The result is intentionally a set of reference amounts rather than one authoritative target. The RDA is a population-level allowance for generally healthy adults. The higher range comes from weight-management research and does not automatically apply to every person taking a GLP-1.

How the choice of reference weight changes the result

These labels describe different planning choices. The calculator does not select one as medically correct.

Reference weightWhy someone might use itMain limitation
Current weightUses a directly measured valueMay create a very high amount at a higher body weight
Goal weightConnects the estimate to a chosen destinationThe goal itself may be uncertain or inappropriate
Ideal or adjusted weightCan moderate estimates at higher weightsRequires another formula and clinical judgment

When a simple protein multiplier is not enough

  • Kidney disease, dialysis, liver disease, or another condition with a prescribed protein plan.
  • Pregnancy, breastfeeding, adolescence, older age, intensive training, or recovery from illness or surgery.
  • An eating disorder, food allergy, swallowing difficulty, persistent nausea, or very low food intake.
  • A result that is difficult to tolerate, afford, or distribute across meals.
  • Questions about muscle function, resistance training, or whether weight change includes lean tissue.

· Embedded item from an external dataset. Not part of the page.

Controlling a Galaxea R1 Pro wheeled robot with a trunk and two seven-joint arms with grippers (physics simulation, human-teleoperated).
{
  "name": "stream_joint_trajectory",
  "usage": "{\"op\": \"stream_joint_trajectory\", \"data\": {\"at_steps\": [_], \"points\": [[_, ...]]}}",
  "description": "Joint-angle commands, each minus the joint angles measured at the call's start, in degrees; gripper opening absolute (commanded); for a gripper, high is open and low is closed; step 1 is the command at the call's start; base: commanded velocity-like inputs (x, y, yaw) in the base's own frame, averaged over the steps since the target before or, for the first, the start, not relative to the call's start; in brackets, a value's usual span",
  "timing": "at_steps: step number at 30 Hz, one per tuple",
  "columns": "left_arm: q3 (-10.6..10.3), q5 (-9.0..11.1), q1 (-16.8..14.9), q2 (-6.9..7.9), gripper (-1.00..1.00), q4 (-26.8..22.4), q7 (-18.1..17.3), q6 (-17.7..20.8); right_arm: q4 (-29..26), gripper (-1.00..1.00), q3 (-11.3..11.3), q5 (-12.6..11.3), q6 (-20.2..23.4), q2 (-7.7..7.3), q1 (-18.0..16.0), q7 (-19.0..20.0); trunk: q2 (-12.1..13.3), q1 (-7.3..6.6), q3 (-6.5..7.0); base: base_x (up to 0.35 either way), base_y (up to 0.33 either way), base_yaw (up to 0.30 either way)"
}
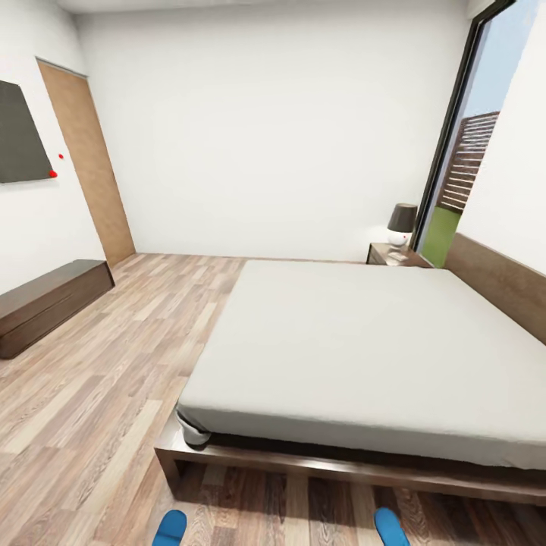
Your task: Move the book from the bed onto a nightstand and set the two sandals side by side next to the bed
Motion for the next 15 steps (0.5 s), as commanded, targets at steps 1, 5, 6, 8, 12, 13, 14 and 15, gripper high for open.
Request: {"op": "stream_joint_trajectory", "data": {"at_steps": [1, 5, 6, 8, 12, 13, 14, 15], "points": [[-0.5, 0.2, -0.1, -0.03, -1.0, 0.1, -0.2, 0.2, 0.0, -1.0, 0.5, -0.5, 0.2, -0.01, 0.0, 0.0, 0.0, 0.0, -0.06, 0.0, 0.149, 0.125], [-0.5, 0.3, -0.1, -0.03, -1.0, 0.1, -0.2, 0.2, -0.1, -1.0, 0.5, -0.6, 0.2, -0.01, 0.0, 0.0, 0.0, 0.0, -0.06, 0.0, 0.14, 0.018], [-0.5, 0.3, -0.1, -0.03, -1.0, 0.1, -0.2, 0.2, -0.1, -1.0, 0.5, -0.6, 0.2, -0.01, 0.0, 0.0, 0.0, 0.0, -0.06, 0.0, 0.044, 0.005], [-0.5, 0.3, -0.1, -0.03, -1.0, 0.1, -0.2, 0.2, -0.1, -1.0, 0.5, -0.6, 0.2, -0.01, 0.0, 0.0, 0.0, 0.0, -0.06, 0.0, 0.029, 0.004], [-0.5, 0.3, -0.1, -0.03, -1.0, 0.1, -0.2, 0.2, -0.1, -1.0, 0.5, -0.6, 0.2, -0.01, 0.0, 0.0, 0.0, 0.0, -0.06, 0.0, 0.01, 0.001], [-0.5, 0.3, -0.1, -0.03, -1.0, 0.1, -0.2, 0.2, -0.1, -1.0, 0.5, -0.6, 0.2, -0.01, 0.0, 0.0, 0.0, 0.0, -0.06, 0.0, 0.005, 0.001], [-0.5, 0.3, -0.1, -0.03, -1.0, 0.1, -0.2, 0.2, -0.1, -1.0, 0.5, -0.6, 0.2, -0.01, 0.0, 0.0, 0.0, 0.0, -0.06, 0.0, 0.004, 0.0], [-0.5, 0.3, -0.1, -0.03, -1.0, 0.1, -0.2, 0.2, -0.1, -1.0, 0.5, -0.6, 0.2, -0.01, 0.0, 0.0, 0.0, 0.0, -0.06, 0.0, 0.01, 0.0]]}}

Protein is only one part of maintaining muscle and function during weight loss. Resistance exercise, total energy intake, age, illness, starting body composition, and the rate of weight change also matter. A calculator cannot measure muscle loss or prove that a protein amount will prevent it.

Built by the MeAgain team. Every number links to its published source below, and pages carry the date they were last verified.

Sources

Sources last verified July 14, 2026

  1. National Academies - Dietary Reference Intakes for Protein and Amino AcidsSupports: Authoritative source for the 0.8 g/kg/day adult RDA baseline and the distinction between population references and individual needs.
  2. Leidy et al. - The Role of Protein in Weight Loss and Maintenance (American Journal of Clinical Nutrition, 2015)Supports: Review supporting the displayed 1.2 to 1.6 g/kg/day higher-protein weight-management research range and its limitations.
  3. Tinsley and Heymsfield - Body Composition and GLP-1 RA Treatments (Journal of the Endocrine Society, 2024)Supports: GLP-1-specific review of body-composition terminology, protein evidence, resistance exercise, and uncertainty around reference body weight.
  4. American College of Lifestyle Medicine et al. - Nutritional Priorities to Support GLP-1 Therapy for Obesity (2025)Supports: Multidisciplinary GLP-1 nutrition advisory supporting individualized assessment, adequate protein and nutrient intake, resistance training, and referral to a registered dietitian when appropriate.
FAQ

Protein Calculator for Weight Loss - FAQs

A common planning range is the higher-protein band studied in weight management: about 1.2 to 1.6 grams per kilogram of a reference weight, intended to help protect muscle while you lose weight. At 80 kg that is roughly 96 to 128 grams a day; the 0.8 g/kg adult baseline is 64 grams. It is a planning range, not a prescription, and no single number fits every GLP-1 user, so confirm yours with a clinician or registered dietitian.